I like my girls conscious when they get dressed and put on makeup.
- Totally gross.
- You don't understand any of this, do you? Not even close.
No? Okay, let me try and explain.
White is the color of snow and milk.
It is so pure, it's not even a color.
So you wanted her to be at peace, hmm? That's why you painted her up like a corpse? No, not like a corpse, Doctor.
Like the perfect version of herself.
I only wish she could see herself the way I see her.
What I do is good.
What the hell are you talking about? You drugged that woman out of consciousness, placed her on a cold metal slab, and then toyed with her so you could get off! - What's good about that? - No.
- You don't know.
- I know.
You don't know I know.
I know a freak when I see one.
I don't do what's in my head.
The only difference between you and the other sick bastards is that you put your victim on the slab before you kill her.
If I did what was in my head, they would be sliced up and gushing and washed down the drain!

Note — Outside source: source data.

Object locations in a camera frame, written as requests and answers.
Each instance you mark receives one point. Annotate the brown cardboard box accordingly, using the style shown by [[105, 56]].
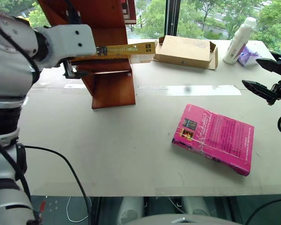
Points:
[[185, 52]]

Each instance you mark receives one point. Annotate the grey rounded robot leg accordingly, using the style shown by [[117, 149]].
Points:
[[131, 209], [196, 207]]

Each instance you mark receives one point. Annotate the wooden bookshelf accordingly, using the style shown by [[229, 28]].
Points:
[[110, 89]]

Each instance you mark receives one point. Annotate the purple tissue pack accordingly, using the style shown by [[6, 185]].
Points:
[[248, 56]]

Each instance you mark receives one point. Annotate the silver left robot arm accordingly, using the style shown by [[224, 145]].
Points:
[[7, 70]]

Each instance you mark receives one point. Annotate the pink book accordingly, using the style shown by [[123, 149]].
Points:
[[215, 138]]

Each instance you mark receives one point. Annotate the white plastic bottle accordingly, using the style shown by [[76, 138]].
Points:
[[238, 42]]

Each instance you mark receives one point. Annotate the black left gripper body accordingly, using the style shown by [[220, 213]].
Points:
[[69, 68]]

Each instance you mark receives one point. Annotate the grey robot waist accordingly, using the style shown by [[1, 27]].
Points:
[[178, 220]]

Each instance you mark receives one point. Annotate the black window frame post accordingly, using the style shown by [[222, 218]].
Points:
[[172, 16]]

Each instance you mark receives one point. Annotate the yellow book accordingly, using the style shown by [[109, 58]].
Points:
[[128, 52]]

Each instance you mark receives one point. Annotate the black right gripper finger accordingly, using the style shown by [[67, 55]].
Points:
[[270, 65], [257, 89]]

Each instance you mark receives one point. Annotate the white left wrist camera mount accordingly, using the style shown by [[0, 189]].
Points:
[[68, 41]]

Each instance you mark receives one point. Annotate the red white checkered book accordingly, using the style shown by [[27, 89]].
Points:
[[129, 10]]

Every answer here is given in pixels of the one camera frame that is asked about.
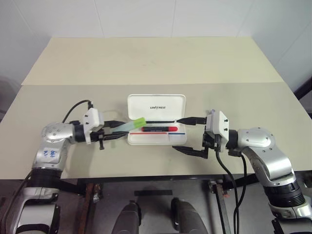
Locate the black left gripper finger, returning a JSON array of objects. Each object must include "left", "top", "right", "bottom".
[
  {"left": 104, "top": 132, "right": 125, "bottom": 141},
  {"left": 103, "top": 120, "right": 130, "bottom": 129}
]

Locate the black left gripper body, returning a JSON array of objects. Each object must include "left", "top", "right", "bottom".
[{"left": 90, "top": 126, "right": 108, "bottom": 151}]

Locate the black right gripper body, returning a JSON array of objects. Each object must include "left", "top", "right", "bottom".
[{"left": 201, "top": 130, "right": 222, "bottom": 153}]

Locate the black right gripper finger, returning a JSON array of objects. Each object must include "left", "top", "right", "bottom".
[
  {"left": 171, "top": 145, "right": 210, "bottom": 159},
  {"left": 175, "top": 117, "right": 208, "bottom": 127}
]

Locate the marker with green cap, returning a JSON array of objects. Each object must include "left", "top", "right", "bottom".
[{"left": 112, "top": 117, "right": 146, "bottom": 135}]

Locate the red marker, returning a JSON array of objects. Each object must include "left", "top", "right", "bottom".
[{"left": 141, "top": 125, "right": 178, "bottom": 133}]

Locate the white Unitree pencil case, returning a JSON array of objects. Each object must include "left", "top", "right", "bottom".
[{"left": 127, "top": 94, "right": 188, "bottom": 146}]

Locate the black tape strip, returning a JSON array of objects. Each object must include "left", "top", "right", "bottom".
[{"left": 134, "top": 189, "right": 174, "bottom": 196}]

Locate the black table leg with rust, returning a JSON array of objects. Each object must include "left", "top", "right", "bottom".
[{"left": 208, "top": 179, "right": 233, "bottom": 234}]

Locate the dark rounded shape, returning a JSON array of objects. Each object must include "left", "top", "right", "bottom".
[
  {"left": 170, "top": 197, "right": 208, "bottom": 234},
  {"left": 114, "top": 200, "right": 142, "bottom": 234}
]

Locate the rusty metal table leg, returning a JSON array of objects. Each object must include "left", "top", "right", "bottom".
[{"left": 76, "top": 182, "right": 104, "bottom": 234}]

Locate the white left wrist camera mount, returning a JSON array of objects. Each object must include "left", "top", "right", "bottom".
[{"left": 82, "top": 108, "right": 105, "bottom": 145}]

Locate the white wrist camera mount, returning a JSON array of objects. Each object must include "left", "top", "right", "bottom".
[
  {"left": 206, "top": 109, "right": 230, "bottom": 150},
  {"left": 82, "top": 108, "right": 105, "bottom": 145}
]

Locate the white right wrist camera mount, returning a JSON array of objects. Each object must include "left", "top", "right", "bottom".
[{"left": 206, "top": 109, "right": 230, "bottom": 150}]

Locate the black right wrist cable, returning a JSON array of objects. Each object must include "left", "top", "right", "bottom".
[{"left": 214, "top": 142, "right": 241, "bottom": 234}]

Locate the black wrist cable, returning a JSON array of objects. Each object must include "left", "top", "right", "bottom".
[
  {"left": 61, "top": 99, "right": 95, "bottom": 123},
  {"left": 214, "top": 142, "right": 241, "bottom": 234}
]

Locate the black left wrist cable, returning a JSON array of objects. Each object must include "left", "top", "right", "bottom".
[{"left": 61, "top": 99, "right": 95, "bottom": 123}]

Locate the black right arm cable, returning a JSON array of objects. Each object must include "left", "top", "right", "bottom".
[{"left": 232, "top": 153, "right": 249, "bottom": 234}]

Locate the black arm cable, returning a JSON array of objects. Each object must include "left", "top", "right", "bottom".
[
  {"left": 232, "top": 153, "right": 249, "bottom": 234},
  {"left": 9, "top": 170, "right": 33, "bottom": 204}
]

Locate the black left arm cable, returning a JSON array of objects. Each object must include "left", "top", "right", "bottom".
[{"left": 9, "top": 170, "right": 33, "bottom": 204}]

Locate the black metal frame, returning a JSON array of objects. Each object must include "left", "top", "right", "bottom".
[{"left": 293, "top": 75, "right": 312, "bottom": 116}]

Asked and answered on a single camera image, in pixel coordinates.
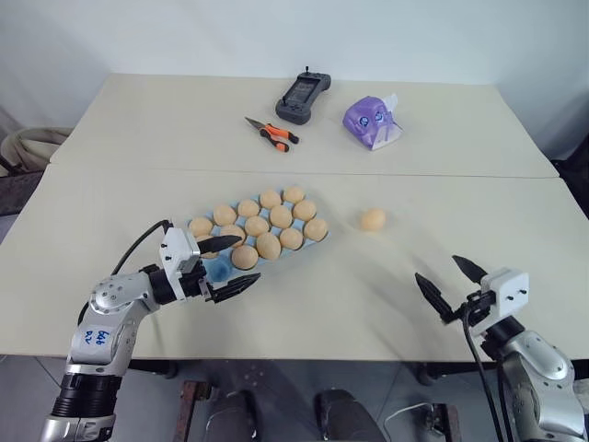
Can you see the tan egg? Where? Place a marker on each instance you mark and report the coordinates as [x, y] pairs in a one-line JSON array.
[[304, 210], [270, 199], [211, 254], [224, 214], [293, 194], [201, 226], [249, 208], [257, 226], [268, 245], [373, 220], [244, 257], [315, 229], [291, 239], [281, 216], [232, 230]]

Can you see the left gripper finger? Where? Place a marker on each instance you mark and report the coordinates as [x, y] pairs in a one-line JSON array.
[[234, 285], [221, 242]]

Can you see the dark rounded shape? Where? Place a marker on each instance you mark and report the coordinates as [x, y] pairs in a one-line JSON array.
[[232, 416], [345, 416]]

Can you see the grey handheld remote controller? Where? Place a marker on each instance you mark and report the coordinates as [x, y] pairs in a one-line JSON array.
[[301, 99]]

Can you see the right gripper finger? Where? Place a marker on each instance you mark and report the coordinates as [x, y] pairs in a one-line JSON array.
[[435, 294], [470, 271]]

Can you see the rusty brown table leg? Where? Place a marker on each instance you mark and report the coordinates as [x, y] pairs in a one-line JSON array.
[[193, 410], [445, 423]]

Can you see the black table caster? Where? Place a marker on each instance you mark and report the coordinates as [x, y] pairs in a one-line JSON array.
[[168, 369], [425, 373]]

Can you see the light blue egg tray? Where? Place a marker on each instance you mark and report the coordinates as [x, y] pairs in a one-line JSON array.
[[223, 272]]

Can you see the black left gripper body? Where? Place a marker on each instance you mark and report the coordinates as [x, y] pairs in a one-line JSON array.
[[195, 285]]

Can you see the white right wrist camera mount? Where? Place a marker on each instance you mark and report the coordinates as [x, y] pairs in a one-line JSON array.
[[508, 290]]

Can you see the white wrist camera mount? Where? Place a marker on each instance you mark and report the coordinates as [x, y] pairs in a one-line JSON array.
[[177, 251], [508, 290]]

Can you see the purple tissue pack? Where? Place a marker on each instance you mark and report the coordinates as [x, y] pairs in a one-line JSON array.
[[368, 122]]

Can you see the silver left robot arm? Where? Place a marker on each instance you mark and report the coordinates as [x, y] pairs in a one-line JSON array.
[[106, 322]]

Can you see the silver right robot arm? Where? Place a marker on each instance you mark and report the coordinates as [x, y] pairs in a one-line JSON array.
[[538, 377]]

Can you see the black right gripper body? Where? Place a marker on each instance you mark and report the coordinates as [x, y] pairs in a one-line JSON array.
[[476, 307]]

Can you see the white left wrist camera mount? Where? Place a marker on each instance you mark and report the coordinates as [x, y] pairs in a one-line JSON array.
[[177, 251]]

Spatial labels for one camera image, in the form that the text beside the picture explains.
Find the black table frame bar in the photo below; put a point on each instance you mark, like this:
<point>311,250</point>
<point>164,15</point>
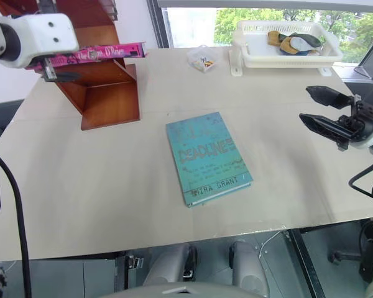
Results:
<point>307,267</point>

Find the dark green cloth piece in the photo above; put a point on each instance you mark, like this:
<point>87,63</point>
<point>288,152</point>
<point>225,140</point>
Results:
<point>311,38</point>

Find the white and blue cloth piece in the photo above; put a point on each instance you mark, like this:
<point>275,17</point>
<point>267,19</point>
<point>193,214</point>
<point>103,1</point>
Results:
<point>301,46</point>

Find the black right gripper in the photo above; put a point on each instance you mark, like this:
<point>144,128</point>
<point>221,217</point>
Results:
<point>359,122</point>

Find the grey robot torso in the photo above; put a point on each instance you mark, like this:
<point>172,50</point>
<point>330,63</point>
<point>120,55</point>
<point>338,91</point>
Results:
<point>186,291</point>

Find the pink hardcover book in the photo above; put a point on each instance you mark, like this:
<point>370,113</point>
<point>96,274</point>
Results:
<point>112,52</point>

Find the yellow cloth piece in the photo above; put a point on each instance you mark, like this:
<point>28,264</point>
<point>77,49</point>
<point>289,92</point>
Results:
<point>273,38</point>
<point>286,46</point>

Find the teal hardcover book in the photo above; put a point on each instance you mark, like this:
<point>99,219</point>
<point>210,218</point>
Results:
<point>206,156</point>

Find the grey rounded robot leg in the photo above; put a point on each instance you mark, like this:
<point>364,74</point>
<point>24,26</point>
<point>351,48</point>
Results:
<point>247,267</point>
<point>171,267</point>

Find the small clear plastic box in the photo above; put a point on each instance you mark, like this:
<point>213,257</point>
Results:
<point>203,60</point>

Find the white plastic basket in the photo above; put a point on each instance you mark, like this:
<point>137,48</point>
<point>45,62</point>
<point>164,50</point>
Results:
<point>261,57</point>

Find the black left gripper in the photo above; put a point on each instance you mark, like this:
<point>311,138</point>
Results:
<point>49,72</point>

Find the brown wooden bookshelf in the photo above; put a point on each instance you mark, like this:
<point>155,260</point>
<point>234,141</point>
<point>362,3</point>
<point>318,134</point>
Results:
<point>110,102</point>

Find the dark window frame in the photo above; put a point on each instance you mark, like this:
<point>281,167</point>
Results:
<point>160,23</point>

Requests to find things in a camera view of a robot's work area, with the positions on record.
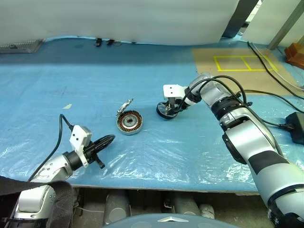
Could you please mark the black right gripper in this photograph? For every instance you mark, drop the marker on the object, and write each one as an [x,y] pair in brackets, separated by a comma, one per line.
[180,103]

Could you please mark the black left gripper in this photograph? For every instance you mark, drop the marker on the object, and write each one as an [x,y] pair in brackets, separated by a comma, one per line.
[92,152]

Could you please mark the black spoked rotor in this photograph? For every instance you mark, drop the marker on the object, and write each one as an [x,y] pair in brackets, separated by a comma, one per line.
[161,113]

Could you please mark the round motor housing copper windings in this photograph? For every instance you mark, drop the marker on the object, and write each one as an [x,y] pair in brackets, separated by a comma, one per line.
[123,124]

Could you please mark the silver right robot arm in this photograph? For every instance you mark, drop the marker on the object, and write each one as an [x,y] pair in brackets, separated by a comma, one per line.
[249,133]

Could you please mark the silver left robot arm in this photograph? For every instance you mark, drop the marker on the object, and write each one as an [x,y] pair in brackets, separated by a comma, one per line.
[54,166]

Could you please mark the blue plastic table cover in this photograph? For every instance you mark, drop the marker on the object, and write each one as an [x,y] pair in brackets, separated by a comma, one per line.
[142,76]

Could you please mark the white paper scrap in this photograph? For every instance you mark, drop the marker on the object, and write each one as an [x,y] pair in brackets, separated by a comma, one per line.
[67,106]

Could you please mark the cardboard sheet with yellow tape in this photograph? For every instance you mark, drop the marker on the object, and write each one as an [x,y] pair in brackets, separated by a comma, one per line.
[206,61]

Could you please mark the grey rounded cylinder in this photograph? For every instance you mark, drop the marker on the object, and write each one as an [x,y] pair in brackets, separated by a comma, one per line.
[117,206]
[187,204]

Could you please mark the small black clip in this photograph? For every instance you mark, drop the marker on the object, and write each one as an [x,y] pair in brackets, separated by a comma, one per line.
[110,42]
[98,42]

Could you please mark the grey robot torso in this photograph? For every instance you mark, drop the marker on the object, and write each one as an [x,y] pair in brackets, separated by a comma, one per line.
[166,223]

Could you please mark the small whitish rounded cylinder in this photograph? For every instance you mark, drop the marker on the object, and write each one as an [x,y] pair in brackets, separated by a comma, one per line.
[207,211]

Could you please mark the dark grey pillar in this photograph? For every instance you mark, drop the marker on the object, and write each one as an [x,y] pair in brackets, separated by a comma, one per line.
[235,21]

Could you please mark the clear plastic tube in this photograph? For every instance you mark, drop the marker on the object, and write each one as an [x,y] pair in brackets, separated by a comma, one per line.
[278,73]

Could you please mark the white foam panel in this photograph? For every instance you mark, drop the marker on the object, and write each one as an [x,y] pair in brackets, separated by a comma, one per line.
[118,19]

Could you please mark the black power adapter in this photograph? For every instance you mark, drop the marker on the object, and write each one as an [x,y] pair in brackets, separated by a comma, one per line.
[297,126]

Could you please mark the white board panel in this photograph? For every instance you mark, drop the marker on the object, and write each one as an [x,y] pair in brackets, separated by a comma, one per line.
[266,23]

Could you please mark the brown wooden block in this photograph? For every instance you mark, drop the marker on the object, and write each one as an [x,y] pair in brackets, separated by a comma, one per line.
[295,55]

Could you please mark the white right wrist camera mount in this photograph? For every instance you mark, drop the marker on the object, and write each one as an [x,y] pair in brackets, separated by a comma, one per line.
[173,91]

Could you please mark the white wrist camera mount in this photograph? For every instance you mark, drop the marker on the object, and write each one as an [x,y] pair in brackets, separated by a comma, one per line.
[78,136]
[173,91]

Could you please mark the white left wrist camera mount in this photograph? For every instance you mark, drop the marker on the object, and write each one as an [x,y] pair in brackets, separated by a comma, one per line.
[78,136]

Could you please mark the small metal bracket piece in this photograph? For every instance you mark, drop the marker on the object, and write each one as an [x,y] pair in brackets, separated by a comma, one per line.
[124,105]

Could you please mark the aluminium profile post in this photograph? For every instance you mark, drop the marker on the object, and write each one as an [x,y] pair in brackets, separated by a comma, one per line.
[285,26]

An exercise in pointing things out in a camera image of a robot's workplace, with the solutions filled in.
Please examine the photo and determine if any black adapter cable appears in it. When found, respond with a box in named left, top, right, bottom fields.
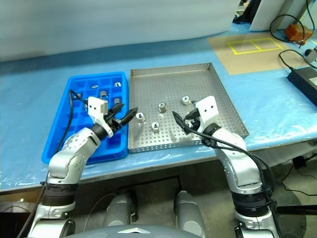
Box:
left=278, top=49, right=317, bottom=72

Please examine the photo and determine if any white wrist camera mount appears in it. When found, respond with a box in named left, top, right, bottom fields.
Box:
left=88, top=96, right=114, bottom=138
left=194, top=96, right=219, bottom=125

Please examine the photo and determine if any brown cardboard sheet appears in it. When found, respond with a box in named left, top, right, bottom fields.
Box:
left=207, top=32, right=317, bottom=75

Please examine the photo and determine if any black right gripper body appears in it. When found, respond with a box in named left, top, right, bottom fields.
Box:
left=188, top=113, right=202, bottom=131

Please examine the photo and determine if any perforated metal tray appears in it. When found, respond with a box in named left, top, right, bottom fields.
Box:
left=128, top=62, right=250, bottom=154

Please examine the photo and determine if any black bar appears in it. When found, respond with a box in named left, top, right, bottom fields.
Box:
left=276, top=204, right=317, bottom=215

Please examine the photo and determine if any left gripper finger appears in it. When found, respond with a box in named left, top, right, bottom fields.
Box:
left=118, top=108, right=139, bottom=126
left=108, top=104, right=124, bottom=116

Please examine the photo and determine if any white panel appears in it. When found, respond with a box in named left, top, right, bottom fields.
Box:
left=249, top=0, right=308, bottom=32

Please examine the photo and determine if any blue plastic table cover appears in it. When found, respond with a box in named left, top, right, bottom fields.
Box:
left=0, top=23, right=317, bottom=191

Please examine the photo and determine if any grey rounded shape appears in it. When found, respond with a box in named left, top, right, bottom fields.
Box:
left=174, top=190, right=206, bottom=236
left=103, top=193, right=133, bottom=228

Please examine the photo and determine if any black looped cable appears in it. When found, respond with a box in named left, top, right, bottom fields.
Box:
left=269, top=14, right=313, bottom=45

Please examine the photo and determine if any black rectangular block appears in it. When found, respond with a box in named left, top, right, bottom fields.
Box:
left=292, top=156, right=307, bottom=169

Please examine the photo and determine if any blue compartment tray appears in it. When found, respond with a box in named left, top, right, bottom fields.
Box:
left=41, top=71, right=129, bottom=164

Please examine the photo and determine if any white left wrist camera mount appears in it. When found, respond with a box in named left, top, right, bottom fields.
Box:
left=88, top=96, right=114, bottom=138

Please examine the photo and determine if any thin grey floor cable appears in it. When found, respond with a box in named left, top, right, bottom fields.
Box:
left=88, top=193, right=117, bottom=225

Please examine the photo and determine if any black power adapter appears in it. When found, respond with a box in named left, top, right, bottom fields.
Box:
left=286, top=66, right=317, bottom=102

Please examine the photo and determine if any grey housing with white emblem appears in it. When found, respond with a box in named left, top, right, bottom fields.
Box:
left=61, top=224, right=199, bottom=238

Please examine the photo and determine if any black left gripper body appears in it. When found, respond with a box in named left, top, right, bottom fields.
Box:
left=106, top=109, right=124, bottom=132

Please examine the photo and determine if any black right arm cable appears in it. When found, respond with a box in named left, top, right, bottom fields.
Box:
left=184, top=116, right=277, bottom=206

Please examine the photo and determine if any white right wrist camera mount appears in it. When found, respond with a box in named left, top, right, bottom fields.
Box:
left=194, top=96, right=219, bottom=125

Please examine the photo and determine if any yellow tape rectangle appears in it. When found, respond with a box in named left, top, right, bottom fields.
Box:
left=227, top=38, right=283, bottom=55

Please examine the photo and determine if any grey metal stand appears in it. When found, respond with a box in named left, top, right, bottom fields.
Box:
left=306, top=46, right=317, bottom=63

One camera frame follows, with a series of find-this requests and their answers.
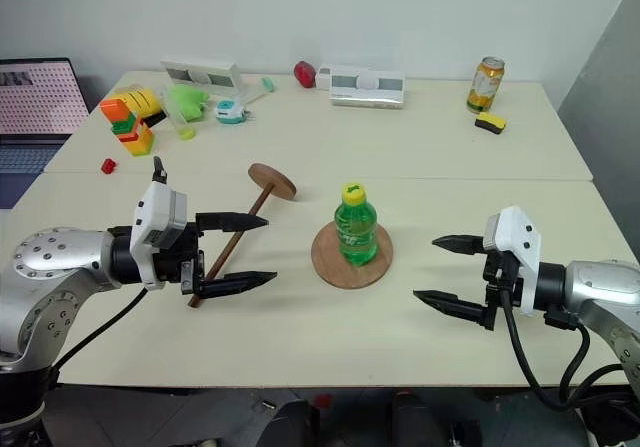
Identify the red apple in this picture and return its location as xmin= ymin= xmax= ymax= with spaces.
xmin=293 ymin=59 xmax=317 ymax=90

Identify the yellow and black eraser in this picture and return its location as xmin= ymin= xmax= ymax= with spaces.
xmin=474 ymin=111 xmax=509 ymax=135

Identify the green plush toy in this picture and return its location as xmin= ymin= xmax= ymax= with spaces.
xmin=165 ymin=83 xmax=212 ymax=122

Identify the white brush with green head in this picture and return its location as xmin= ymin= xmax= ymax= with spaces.
xmin=233 ymin=77 xmax=278 ymax=107

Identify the white and teal tape measure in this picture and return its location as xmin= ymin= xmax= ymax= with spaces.
xmin=214 ymin=98 xmax=250 ymax=126

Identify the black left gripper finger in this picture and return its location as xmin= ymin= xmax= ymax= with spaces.
xmin=199 ymin=270 xmax=278 ymax=301
xmin=195 ymin=211 xmax=270 ymax=236

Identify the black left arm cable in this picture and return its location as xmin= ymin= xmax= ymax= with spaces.
xmin=51 ymin=288 xmax=150 ymax=371

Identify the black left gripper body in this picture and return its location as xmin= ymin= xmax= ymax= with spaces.
xmin=149 ymin=221 xmax=208 ymax=301

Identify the round wooden base disc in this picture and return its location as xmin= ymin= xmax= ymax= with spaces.
xmin=310 ymin=218 xmax=394 ymax=290

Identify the open laptop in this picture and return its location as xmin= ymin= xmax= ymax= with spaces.
xmin=0 ymin=57 xmax=91 ymax=211

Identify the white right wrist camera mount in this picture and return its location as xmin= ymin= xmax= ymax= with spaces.
xmin=482 ymin=205 xmax=544 ymax=316

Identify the yellow striped toy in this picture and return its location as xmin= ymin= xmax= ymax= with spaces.
xmin=116 ymin=85 xmax=167 ymax=129

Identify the dark rounded shape under table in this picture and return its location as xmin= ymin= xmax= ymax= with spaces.
xmin=253 ymin=398 xmax=322 ymax=447

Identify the yellow drink can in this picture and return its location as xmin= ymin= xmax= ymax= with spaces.
xmin=465 ymin=56 xmax=507 ymax=115

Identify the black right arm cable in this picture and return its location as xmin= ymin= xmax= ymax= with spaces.
xmin=501 ymin=289 xmax=640 ymax=412

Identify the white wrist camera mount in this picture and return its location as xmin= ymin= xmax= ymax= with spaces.
xmin=482 ymin=205 xmax=544 ymax=316
xmin=129 ymin=181 xmax=189 ymax=291

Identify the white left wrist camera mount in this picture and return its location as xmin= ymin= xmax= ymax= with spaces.
xmin=129 ymin=181 xmax=189 ymax=291

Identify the colourful toy block tower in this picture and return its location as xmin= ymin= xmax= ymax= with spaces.
xmin=99 ymin=96 xmax=155 ymax=159

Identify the white box with windows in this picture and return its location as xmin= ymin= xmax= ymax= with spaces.
xmin=160 ymin=57 xmax=247 ymax=96
xmin=316 ymin=63 xmax=407 ymax=112

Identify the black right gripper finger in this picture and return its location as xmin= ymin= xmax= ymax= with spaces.
xmin=412 ymin=289 xmax=489 ymax=325
xmin=431 ymin=234 xmax=487 ymax=257

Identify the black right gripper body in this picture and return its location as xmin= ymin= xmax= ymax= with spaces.
xmin=481 ymin=248 xmax=525 ymax=332

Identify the wooden disc with stick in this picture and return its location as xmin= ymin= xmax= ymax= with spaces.
xmin=187 ymin=162 xmax=298 ymax=310

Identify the green soda bottle yellow cap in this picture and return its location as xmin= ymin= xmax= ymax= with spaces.
xmin=333 ymin=182 xmax=380 ymax=269

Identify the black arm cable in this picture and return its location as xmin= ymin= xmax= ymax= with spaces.
xmin=51 ymin=288 xmax=150 ymax=371
xmin=501 ymin=289 xmax=640 ymax=412

And you would never find them! But I don't! I don't do that! I just play with them! I met Isabel in a bar.
She came home with me.
She wanted to try the gas.
She thought it might be fun.
I did not know she was on antidepressants.
Otherwise I would have altered the dose.
How thoughtful.
Then what happened? Isabel was fine.
And then she woke up screaming.
She was hallucinating or something.
She jumped off the table and ran out.
Alive.
You just let her get up and run out in the middle of the night in that condition? I don't chase 'em.
I only play with them.
And when they start to wake up, I let them go.
And because of the gas, they don't even remember what happened.
They? How many others are there, Gordon? We found these in a mortuary.
Yes these are my clothes.
Here you go.
Tea always helps.
I can't remember.
One minute I was dancing, and the next I was at home wearing this old white dress.
And it wasn't mine.
I felt sick.
All that time in between is just blank.
Do you know what happened to me that night? Not exactly, but I can tell you what we've learned so far.
Do I want to know? You win.
I always thought I was the workaholic.
Is that from Roni Parker's grave? Okay, you've got that same look as before preoccupied.
Only now you're getting me worried.
What's up? Cases involving a colleague are always tough, but this one Chief Carver being so on top of it.
Well, his sister was killed and buried in the park, and somebody's digging her up after all these years.
I think I'd be all over it, too.
I don't know.
Maybe all these ghost stories are just starting to get my sixth sense working overtime.
Why don't we call it a night.
The parking garage is kind of spooky right now.
You want to walk me out? I'm right behind you.